I know how you feel. My oldest daughter has SPD - tactile defensive, oral seeking, vestibular seeking, auditory defensive, often acts aggressively to sensory stressors, has difficulty paying attention in school due to background noise, tactile issues, and lack of movement.

My youngest daughter also shows signs of milder SPD issues - auditory defensive, vestibular seeking, aggressive behavior, mild tactile seeker. There is never a dull moment in our home. The girls (I have 3 - ages 10, 8, and 5) argue and act aggressively toward each other all the time.

My consolation is that for the most part they hold it together for school, however, home life is so stressful. I have found that allowing each child to have a private space and ample time with Mom or Dad are helpful. We also have a set of rules posted (no more than 10 rules that are age appropriate and apply to the whole family).

We limit TV time because that only adds to the impact of the sensory issues and encourage lots of gross motor play (indoors and out). We have activities that are appropriate for indoor play that provide them with lots of heavy work activities for their sensory diets. We also try to make sure our oldest has a schedule that she follows because without a strict routine she is miserable. It's harder when they are younger because they don't understand as well, but it will get better when they are able to self regulate.

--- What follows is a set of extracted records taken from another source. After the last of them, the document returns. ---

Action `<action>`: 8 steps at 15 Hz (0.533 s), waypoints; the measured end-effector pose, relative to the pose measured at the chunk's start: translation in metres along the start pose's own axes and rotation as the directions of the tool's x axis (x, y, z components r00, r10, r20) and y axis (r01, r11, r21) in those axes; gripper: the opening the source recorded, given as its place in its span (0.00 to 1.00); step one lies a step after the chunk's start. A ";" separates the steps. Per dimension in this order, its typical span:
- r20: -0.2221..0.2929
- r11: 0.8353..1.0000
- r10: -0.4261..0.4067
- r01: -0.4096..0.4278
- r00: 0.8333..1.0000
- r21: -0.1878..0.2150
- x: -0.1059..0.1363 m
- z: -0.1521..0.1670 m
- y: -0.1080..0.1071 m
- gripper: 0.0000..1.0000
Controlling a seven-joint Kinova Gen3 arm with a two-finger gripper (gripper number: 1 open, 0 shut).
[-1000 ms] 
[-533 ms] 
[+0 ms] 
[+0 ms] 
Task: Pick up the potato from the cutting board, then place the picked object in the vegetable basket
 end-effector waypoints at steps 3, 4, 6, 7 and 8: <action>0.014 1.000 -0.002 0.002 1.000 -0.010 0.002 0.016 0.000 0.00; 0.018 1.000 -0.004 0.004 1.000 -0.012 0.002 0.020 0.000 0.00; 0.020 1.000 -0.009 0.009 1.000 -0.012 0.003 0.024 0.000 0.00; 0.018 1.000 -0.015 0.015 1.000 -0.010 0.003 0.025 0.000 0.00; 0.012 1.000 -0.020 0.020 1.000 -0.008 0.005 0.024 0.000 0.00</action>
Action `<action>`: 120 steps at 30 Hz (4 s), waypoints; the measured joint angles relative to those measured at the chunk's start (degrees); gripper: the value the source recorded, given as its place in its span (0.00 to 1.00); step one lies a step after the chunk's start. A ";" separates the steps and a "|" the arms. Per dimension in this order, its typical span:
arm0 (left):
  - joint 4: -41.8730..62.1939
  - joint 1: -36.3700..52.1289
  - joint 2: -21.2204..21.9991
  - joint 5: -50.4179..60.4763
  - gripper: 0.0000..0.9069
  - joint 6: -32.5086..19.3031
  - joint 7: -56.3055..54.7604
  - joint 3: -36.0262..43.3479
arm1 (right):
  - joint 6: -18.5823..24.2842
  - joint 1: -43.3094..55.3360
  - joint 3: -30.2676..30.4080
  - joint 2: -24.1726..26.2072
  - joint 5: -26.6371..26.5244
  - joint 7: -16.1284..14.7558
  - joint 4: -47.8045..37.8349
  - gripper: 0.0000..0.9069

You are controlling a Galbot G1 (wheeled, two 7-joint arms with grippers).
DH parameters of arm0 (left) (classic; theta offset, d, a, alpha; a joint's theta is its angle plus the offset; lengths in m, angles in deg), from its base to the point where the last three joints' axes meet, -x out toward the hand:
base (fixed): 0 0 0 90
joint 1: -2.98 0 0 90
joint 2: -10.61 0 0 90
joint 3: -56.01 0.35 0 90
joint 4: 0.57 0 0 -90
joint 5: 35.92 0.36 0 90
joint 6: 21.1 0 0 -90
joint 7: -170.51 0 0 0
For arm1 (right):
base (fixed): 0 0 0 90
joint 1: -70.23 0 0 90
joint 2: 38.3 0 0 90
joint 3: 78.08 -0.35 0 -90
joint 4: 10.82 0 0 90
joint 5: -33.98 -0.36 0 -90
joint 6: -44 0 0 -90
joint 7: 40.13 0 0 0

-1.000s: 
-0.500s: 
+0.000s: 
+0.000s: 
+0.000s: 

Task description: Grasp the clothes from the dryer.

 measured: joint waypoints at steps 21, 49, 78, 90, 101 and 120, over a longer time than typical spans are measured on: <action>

We also make sure that punishment is consistent-often hard for kids with SPD as they can't sit still for time-out, but other methods don't work well either. You just have to be firm and insist on compliance.

Good luck!

May 16, 2008
What to do with 2 opposite SPD children?
by: Anonymous

It's hard believe me. Too often I heard, all they (the kids) need is a good spanking. It takes a lot of patience,love,and positive reinforcement. We had to spend a lot of time with the school teachers and had weekly contact with them. A good therapist and psychiatrist were also a godsend.

My son is graduating next week from HS, and I never imagined we would or could come so far. It still takes a lot of patience with him especially when shopping for clothes or making dinner. It also can cause problems in one's marriage if both parents are not supportive. But husband is a non believer in medicine and therapists and refused to believe there was anything wrong. So I went on my own and had my children tested without him.

Just keep involved with your children & if they don't like to be touched etc.... there are so many other ways to show them you care. Little pictures,notes, anything that lets them know you are there for them.